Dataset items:

------------------------------------------------------------------------

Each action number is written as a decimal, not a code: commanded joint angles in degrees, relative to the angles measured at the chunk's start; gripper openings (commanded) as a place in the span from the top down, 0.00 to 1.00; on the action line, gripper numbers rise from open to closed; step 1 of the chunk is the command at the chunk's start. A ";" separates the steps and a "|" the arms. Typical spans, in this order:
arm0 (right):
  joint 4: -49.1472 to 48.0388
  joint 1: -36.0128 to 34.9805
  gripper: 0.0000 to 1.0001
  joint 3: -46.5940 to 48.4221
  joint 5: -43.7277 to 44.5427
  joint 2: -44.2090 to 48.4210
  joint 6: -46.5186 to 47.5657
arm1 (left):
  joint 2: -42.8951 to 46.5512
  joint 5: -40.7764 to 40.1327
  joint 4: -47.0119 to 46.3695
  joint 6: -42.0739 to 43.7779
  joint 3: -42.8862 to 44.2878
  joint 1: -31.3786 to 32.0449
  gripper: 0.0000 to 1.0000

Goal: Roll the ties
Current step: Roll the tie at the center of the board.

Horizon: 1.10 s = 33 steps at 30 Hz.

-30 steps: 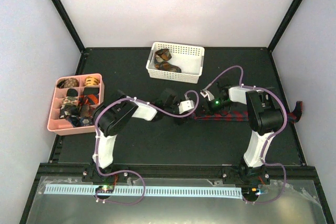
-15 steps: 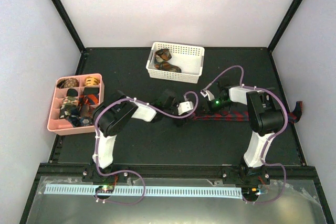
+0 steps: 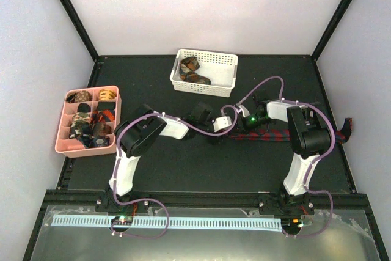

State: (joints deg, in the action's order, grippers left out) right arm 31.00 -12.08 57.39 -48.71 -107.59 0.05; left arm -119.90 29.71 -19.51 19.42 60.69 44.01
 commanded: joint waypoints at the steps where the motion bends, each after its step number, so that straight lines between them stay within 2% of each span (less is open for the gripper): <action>1: -0.03 0.30 0.98 -0.83 -1.63 2.32 0.17 | 0.27 -1.38 4.52 2.70 -0.07 0.38 0.50; 3: -0.03 0.32 0.98 -1.23 -2.58 2.82 -0.08 | 2.38 -1.87 5.88 3.77 -1.78 0.38 0.56; 6: -0.41 0.30 0.98 -2.18 -3.80 3.41 -0.91 | 4.87 -2.65 8.04 5.28 -4.56 0.21 0.61; 16: -1.50 -0.27 0.98 -5.78 -1.03 1.06 -0.06 | 5.66 -3.09 8.26 5.14 -7.16 -0.24 0.61; 18: -2.22 -0.31 0.98 -6.24 0.38 1.28 -0.12 | 5.81 -1.70 7.29 4.34 -7.44 -0.31 0.56; 21: -2.95 -0.26 0.98 -6.46 1.87 1.10 -0.32 | 7.26 1.78 1.67 2.16 -10.74 -1.21 0.40; 23: -3.01 -0.37 0.98 -6.74 2.51 0.98 -0.32 | 8.57 4.20 -3.92 -0.04 -13.87 -2.79 0.33; 26: -3.44 -0.41 0.98 -7.37 4.18 0.85 -0.27 | 8.55 7.11 -11.55 -3.19 -17.09 -4.72 0.30; 33: -3.60 -0.41 0.98 -7.03 5.52 -0.28 -0.66 | 4.25 9.04 -22.28 -5.21 -17.44 -4.66 0.29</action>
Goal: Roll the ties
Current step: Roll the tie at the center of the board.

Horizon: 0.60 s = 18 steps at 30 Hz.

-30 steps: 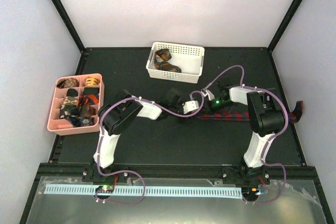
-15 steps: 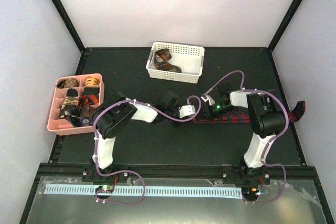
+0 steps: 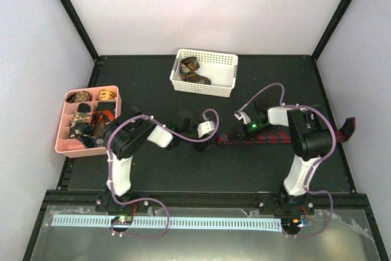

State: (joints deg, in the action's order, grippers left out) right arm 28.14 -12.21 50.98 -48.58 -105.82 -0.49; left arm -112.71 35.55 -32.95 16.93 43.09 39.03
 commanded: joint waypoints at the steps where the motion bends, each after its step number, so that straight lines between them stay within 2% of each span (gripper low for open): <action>1: -0.77 -0.27 0.98 -0.51 5.56 -2.10 -0.19 | -3.65 3.23 -9.55 -2.85 0.49 0.49 0.29; 6: -1.44 -0.27 0.98 -0.55 3.90 0.07 -0.43 | -5.37 3.92 -10.31 -2.60 1.57 0.77 0.30; 10: -2.86 -0.27 0.98 -0.67 2.03 1.15 -0.91 | -5.68 1.88 -9.32 -0.20 2.61 2.01 0.23; 13: -3.45 -0.29 0.98 -0.79 0.90 0.95 -0.92 | -5.80 1.00 -6.25 0.90 4.20 3.42 0.23; 16: -4.21 -0.30 0.98 -1.19 0.65 1.46 -1.01 | -6.14 -0.18 -3.46 1.02 5.16 3.95 0.28; 18: -4.41 -0.27 0.99 -1.39 0.70 1.76 -0.94 | -6.40 -1.24 -1.05 0.75 6.11 3.95 0.35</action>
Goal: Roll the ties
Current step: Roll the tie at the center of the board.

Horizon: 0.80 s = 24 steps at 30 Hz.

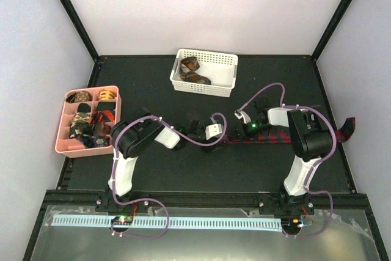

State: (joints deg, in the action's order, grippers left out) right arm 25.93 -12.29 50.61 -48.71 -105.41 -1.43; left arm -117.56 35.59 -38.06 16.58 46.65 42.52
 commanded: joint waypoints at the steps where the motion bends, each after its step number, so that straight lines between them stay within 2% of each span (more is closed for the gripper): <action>1: -2.20 -0.19 0.98 -1.08 0.92 1.54 0.07 | -1.66 -1.70 5.33 1.09 3.07 0.46 0.39; 5: -2.25 -0.19 0.98 -1.47 0.63 2.25 0.41 | -1.61 -2.37 5.79 1.49 2.92 0.46 0.53; 8: -1.38 -0.06 0.87 -0.91 -0.57 2.55 0.65 | -1.49 -2.62 6.87 2.08 3.11 0.46 0.61; 14: 0.94 0.79 0.65 1.08 -4.01 3.80 1.19 | -1.21 -3.23 8.22 3.17 3.00 0.60 0.63; 19: 1.47 0.78 0.54 1.74 -6.59 3.07 0.63 | -1.29 -3.54 8.75 3.61 2.67 0.64 0.63; 24: 1.10 0.79 0.54 1.93 -9.28 2.50 -0.78 | -1.13 -3.81 9.19 3.68 2.68 0.63 0.63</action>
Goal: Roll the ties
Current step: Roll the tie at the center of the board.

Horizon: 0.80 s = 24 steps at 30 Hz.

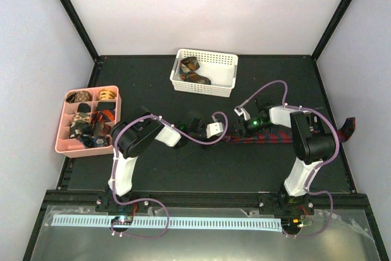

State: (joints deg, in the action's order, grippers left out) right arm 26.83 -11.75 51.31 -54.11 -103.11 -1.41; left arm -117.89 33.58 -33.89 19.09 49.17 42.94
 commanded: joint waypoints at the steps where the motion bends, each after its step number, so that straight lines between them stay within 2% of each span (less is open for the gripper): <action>1: 0.47 0.21 0.55 1.29 -4.18 0.27 -1.05 | -0.77 -1.91 5.10 1.21 0.16 0.22 0.63; 8: 5.35 0.21 0.56 1.32 0.94 -0.86 1.38 | -1.03 -2.03 5.17 1.12 0.52 0.30 0.63; 14: 2.06 0.16 0.76 1.35 1.79 -1.52 -0.73 | -1.18 -2.03 4.98 0.72 0.57 0.30 0.63; 17: 2.23 0.16 0.78 2.74 0.77 -1.82 -1.23 | -1.10 -2.05 5.13 0.85 0.45 0.30 0.63; 21: 2.95 0.20 0.98 4.12 1.37 -2.04 -0.30 | -1.01 -2.04 5.10 0.87 0.29 0.30 0.63; 24: 4.12 0.17 0.98 5.18 4.66 -2.68 1.79 | -1.03 -1.39 4.77 0.73 0.08 0.30 0.62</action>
State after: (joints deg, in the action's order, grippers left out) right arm 30.26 -11.79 54.22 -52.56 -104.88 -1.78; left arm -117.89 33.52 -33.47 19.33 49.36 42.94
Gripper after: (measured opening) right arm 0.028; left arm 0.372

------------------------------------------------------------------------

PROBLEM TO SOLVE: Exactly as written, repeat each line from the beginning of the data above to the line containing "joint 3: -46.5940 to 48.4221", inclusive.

FINAL ANSWER:
Each action number is written as a decimal, not a code: commanded joint angles in degrees, relative to the angles measured at the chunk's start; gripper openings (commanded) as a place in the span from the top down, 0.00 to 1.00; on the action line, gripper numbers rise from open to closed; step 1 of the chunk is the command at the chunk's start. A ";" separates the steps and a "|" the arms. Typical spans, in this order:
arm0 (right):
  joint 4: -49.1472 to 48.0388
  joint 1: -36.0128 to 34.9805
  gripper: 0.0000 to 1.0001
  joint 3: -46.5940 to 48.4221

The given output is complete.